19th Nov 2020 11 minutes read

What Is a SQL Constraint?

Data Engineering

Table of Contents

Understanding SQL Constraints
Examples of SQL Constraints
Using SQL Constraints
SQL Constraints Are a Powerful Tool

What are SQL constraints? When and why should you use them? We give examples of common constraints and demonstrate how to apply them.

When you’re creating a relational database, you often want to impose certain restrictions on some columns. For example, a column containing a social security number should store only unique values; a column containing a date of birth should not be null, or left empty. These conditions can be ensured by using SQL constraints.

In this article, I’ll explain what a SQL constraint is and describe its purposes and benefits. Then we’ll look at real-world applications of the most common SQL constraints.

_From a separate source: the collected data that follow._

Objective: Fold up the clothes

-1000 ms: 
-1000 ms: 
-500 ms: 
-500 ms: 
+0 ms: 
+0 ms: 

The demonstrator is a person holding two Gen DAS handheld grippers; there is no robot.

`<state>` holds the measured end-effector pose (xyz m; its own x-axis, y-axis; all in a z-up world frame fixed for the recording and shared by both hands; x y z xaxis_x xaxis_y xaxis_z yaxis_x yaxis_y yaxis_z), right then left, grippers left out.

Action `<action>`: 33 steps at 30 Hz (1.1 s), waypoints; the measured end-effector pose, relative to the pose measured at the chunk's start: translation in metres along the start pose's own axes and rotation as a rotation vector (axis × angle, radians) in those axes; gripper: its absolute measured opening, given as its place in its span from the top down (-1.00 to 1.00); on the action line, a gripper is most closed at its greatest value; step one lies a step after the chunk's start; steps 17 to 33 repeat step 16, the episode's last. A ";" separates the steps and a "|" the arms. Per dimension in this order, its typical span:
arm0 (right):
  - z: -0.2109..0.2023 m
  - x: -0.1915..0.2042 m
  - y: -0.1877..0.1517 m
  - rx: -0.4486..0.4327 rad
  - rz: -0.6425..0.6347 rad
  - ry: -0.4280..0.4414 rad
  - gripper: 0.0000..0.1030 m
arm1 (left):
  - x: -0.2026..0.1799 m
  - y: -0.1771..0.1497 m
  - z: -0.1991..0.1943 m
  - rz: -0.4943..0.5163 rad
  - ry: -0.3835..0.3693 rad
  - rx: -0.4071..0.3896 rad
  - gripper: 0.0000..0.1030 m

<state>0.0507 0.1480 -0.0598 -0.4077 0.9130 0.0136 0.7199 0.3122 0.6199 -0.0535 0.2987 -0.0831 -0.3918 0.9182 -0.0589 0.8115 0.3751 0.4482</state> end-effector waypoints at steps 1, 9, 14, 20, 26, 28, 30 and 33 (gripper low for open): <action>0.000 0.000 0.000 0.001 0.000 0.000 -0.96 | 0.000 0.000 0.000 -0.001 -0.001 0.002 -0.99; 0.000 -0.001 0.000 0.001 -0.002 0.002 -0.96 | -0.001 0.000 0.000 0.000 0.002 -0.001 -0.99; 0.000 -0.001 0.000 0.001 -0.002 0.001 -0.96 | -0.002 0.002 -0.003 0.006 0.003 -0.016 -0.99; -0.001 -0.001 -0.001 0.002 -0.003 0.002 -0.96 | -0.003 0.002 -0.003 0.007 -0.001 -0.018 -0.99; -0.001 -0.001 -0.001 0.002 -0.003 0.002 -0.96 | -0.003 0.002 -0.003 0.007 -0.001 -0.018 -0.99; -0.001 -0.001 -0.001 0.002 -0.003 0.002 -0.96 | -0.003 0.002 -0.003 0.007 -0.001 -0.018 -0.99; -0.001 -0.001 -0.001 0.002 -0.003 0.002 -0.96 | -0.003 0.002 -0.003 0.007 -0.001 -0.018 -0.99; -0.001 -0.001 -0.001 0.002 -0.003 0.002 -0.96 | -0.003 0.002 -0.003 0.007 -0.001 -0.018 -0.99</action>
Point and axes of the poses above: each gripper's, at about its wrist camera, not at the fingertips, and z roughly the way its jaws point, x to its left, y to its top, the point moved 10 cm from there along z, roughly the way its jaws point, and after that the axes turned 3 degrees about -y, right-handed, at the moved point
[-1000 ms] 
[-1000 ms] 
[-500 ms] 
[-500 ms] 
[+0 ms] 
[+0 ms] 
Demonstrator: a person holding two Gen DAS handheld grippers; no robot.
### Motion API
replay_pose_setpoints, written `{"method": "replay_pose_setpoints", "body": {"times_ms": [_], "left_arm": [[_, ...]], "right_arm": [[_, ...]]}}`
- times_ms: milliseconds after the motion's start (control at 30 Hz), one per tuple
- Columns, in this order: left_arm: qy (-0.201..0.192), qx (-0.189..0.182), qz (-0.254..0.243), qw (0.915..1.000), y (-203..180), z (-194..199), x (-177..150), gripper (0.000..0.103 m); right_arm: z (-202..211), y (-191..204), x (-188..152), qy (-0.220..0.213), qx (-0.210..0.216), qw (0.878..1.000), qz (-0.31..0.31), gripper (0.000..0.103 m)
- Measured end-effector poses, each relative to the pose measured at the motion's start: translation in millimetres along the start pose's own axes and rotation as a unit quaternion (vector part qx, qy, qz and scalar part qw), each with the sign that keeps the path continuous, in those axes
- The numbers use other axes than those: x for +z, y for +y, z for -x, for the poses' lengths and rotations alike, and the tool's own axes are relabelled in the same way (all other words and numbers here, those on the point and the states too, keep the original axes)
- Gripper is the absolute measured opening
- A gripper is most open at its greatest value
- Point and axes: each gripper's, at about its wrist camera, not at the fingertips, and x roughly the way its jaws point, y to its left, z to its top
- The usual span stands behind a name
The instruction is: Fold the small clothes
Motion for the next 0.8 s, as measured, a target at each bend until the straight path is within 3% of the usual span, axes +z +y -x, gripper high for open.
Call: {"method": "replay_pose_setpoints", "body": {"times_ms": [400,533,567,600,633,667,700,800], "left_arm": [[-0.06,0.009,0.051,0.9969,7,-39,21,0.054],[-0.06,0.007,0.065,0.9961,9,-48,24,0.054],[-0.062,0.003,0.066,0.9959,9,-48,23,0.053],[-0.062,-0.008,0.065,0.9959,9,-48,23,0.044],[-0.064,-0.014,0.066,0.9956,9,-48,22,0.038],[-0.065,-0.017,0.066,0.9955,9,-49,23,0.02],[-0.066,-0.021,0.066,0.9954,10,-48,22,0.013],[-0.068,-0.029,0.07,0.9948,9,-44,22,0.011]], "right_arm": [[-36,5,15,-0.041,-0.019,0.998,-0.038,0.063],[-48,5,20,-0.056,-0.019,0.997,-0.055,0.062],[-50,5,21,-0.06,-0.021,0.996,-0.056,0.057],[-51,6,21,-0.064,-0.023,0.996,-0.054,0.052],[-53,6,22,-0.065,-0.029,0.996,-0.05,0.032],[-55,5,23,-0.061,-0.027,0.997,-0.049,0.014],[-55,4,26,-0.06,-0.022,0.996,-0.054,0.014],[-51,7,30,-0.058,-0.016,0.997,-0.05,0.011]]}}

Understanding SQL Constraints

A SQL constraint is a rule for ensuring the correctness of data in a table. Frequently used SQL constraints include:

NOT NULL – The column value cannot be empty (i.e. cannot contain a null value).
UNIQUE – The column cannot contain duplicate values (i.e. all values in the column must be different).
PRIMARY KEY – Each column value must uniquely identify that row in the table.

There are other SQL constraints that I’ll discuss later. First, let’s look at the Clients table, which stores information about Company X’s clients.

Id	FirstName	LastName	DateOfBirth	SocialSecurityNumber	Age	ActiveFlag
…	…	…	…	…	...	...

What rules might we want to impose on the Clients table?

FirstName, LastName, and DateOfBirth cannot be empty.
SocialSecurityNumber must store unique values.
Age must have values greater than or equal to 18.
ActiveFlag must be ‘Yes’ by default.

To implement these rules, we use SQL constraints.

SQL constraints are powerful and important database design utilities. For more info on mastering them, check out our SQL Constraints interactive course.

Examples of SQL Constraints

Let’s go through all the most common SQL constraints one by one. Each of them is explained with an example.

Example 1: NOT NULL

The NOT NULL constraint guarantees that the column will have a value for each record. In other words, the column will not allow empty values to be stored in it.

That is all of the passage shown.